Nine tenths of an iceberg's mass is below the waterline. The icebergs run aground hundreds of metres out from the beaches and are then blasted into oblivion by whatever the British choose to throw at them. Sealion fails.

But I won't deny, the mental image of this plan going ahead is awesome.

EDIT: Awww hell yeah - someone should totally make a movie of this idea. And don't forget the nukes, and jetpack Nazis, and underground Nazis, and all the other ideas these threads have produced. Here's a stillshot from the climax, as the dashing RAF ace escapes from the melting Seelowe:

ICEBERG+SEALION.png
 
Last edited:
The UK cannot blast an iceberg for the same reason Germany cannot move one to the channel - they are far too massive.

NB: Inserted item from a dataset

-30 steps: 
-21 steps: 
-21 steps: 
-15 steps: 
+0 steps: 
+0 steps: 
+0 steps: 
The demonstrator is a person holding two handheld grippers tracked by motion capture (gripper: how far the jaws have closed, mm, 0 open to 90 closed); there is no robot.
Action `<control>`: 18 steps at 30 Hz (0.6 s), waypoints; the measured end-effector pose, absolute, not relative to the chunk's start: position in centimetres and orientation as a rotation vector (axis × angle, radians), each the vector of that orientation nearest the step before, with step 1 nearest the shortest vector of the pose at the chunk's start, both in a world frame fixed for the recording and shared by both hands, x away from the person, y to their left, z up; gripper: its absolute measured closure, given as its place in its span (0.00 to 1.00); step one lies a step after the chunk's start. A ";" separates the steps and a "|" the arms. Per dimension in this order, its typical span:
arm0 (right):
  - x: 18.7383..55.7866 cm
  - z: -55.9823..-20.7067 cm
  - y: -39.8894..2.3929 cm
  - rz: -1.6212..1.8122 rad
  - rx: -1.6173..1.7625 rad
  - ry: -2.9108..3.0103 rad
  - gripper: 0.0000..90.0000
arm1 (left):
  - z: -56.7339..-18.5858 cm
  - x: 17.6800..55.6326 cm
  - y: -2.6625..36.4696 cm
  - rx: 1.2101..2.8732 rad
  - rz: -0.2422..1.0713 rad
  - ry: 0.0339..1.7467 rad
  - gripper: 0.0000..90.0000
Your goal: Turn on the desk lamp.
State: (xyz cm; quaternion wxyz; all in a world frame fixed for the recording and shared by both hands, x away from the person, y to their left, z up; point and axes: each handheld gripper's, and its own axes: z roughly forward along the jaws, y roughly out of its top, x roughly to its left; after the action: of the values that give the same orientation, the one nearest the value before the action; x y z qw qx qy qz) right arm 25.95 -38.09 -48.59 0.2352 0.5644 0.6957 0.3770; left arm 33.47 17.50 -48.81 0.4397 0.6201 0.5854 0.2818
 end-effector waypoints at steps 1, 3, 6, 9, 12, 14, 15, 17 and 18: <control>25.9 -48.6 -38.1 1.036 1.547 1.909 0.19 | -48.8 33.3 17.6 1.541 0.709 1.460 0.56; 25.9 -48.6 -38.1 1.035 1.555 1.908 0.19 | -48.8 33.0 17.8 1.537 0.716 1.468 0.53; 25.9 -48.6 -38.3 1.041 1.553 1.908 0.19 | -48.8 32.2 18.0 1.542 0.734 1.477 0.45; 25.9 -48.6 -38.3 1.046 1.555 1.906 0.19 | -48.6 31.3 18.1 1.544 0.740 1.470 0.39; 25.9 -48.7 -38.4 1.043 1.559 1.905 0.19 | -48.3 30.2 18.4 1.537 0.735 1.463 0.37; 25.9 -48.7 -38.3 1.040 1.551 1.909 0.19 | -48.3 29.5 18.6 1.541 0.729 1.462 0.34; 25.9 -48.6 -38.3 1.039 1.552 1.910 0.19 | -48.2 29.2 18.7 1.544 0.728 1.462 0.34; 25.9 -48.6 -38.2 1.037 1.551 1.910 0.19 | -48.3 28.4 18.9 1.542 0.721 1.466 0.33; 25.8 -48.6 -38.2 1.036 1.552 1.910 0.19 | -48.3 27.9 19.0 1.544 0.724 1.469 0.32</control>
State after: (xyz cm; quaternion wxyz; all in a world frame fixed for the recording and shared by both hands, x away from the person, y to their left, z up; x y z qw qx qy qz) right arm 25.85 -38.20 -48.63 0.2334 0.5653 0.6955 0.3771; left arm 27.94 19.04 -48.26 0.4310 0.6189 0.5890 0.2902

Also, chaining U-boats to an iceberg is going to make for one of the worlds easiest games of 'hunt the sub' for the RN.
 
Blasting them is fairly easy actually, you just need a bomb there penetrates some distance before going off if you want to do some real damage. Also, incendiaries dropped on whatever wood is available will make a real mess of the top.
 

Nietzsche

Banned
Also, chaining U-boats to an iceberg is going to make for one of the worlds easiest games of 'hunt the sub' for the RN.
To be fair, if they did that it would make it the world's largest ice sled in history. And really, isn't that the greater accomplishment?
 

Nietzsche

Banned
Blasting them is fairly easy actually, you just need a bomb there penetrates some distance before going off if you want to do some real damage. Also, incendiaries dropped on whatever wood is available will make a real mess of the top.
While this invasion plan is undeniably stupid, you're forgetting one of the key benefits of something like the Habakuk. If the wood gets hot enough to combust, the ice melts, quenching the fire. Repeat until out of ice(ha..), you've run out of munitions, and are merely throwing washing machines at it, or one side dies of old age.
 
Here's a stillshot from the climax, as the dashing RAF ace escapes from the melting Seelowe:
Obviously there is a tiny weakpoint in the iceberg that if hit will cause it to shatter or break into pieces due to some complicated technical reason, however it's located at the bottom of a deep crevasse with overhangs over it which means bombing from height or artillery wont work. Therefore small manoeuvrable fighters will have to be sent to fly down the crevasse to hit the target befor the slowing advancing iceberg reaches Britain. :)
 
What if:
- The Germans in late 1940 send a bunch of U-Boats out to the North Atlantic, which then fetch a dozen or so icebergs from around Greenland.
- These icebergs are docked to French ports, the German Army boards them quickly.
- Operation "Eislöwe" is launched.

:)

What could possibly go wrong? I think we have it ladies and gents. A fool proof working method of getting the Germans safely across the English channel.

On the other side, the icebergs can be converted by electrolysis into thousands of tons of supplies.
 
German volcano invasion of Britain?

The Nazis dig giant holes deep into the mantle at Calais. They direct the torrent of hot magma into the Channel, creating multiple causeways with a safe waterway in between, protected by their own steamscreens!
 
You know, they could just sneak in by way of the North Sea on that iceberg, and their odds would be much increased.

Okay, okay, so the part where the German troops get onto the iceberg has yet to be worked out. Don't get so picky.
 
While this invasion plan is undeniably stupid, you're forgetting one of the key benefits of something like the Habakuk. If the wood gets hot enough to combust, the ice melts, quenching the fire.
Wood floats, so that's not quite going to happen.
 
Obviously there is a tiny weakpoint in the iceberg that if hit will cause it to shatter or break into pieces due to some complicated technical reason, however it's located at the bottom of a deep crevasse with overhangs over it which means bombing from height or artillery wont work. Therefore small manoeuvrable fighters will have to be sent to fly down the crevasse to hit the target befor the slowing advancing iceberg reaches Britain. :)


Images of Goering telling Churchill: "Winston, I am your father" and defying the Fuehrer in a climactic scene atop the Triumphal Arch in Germania. :p

Someone, explain to me why this thread is still in this forum?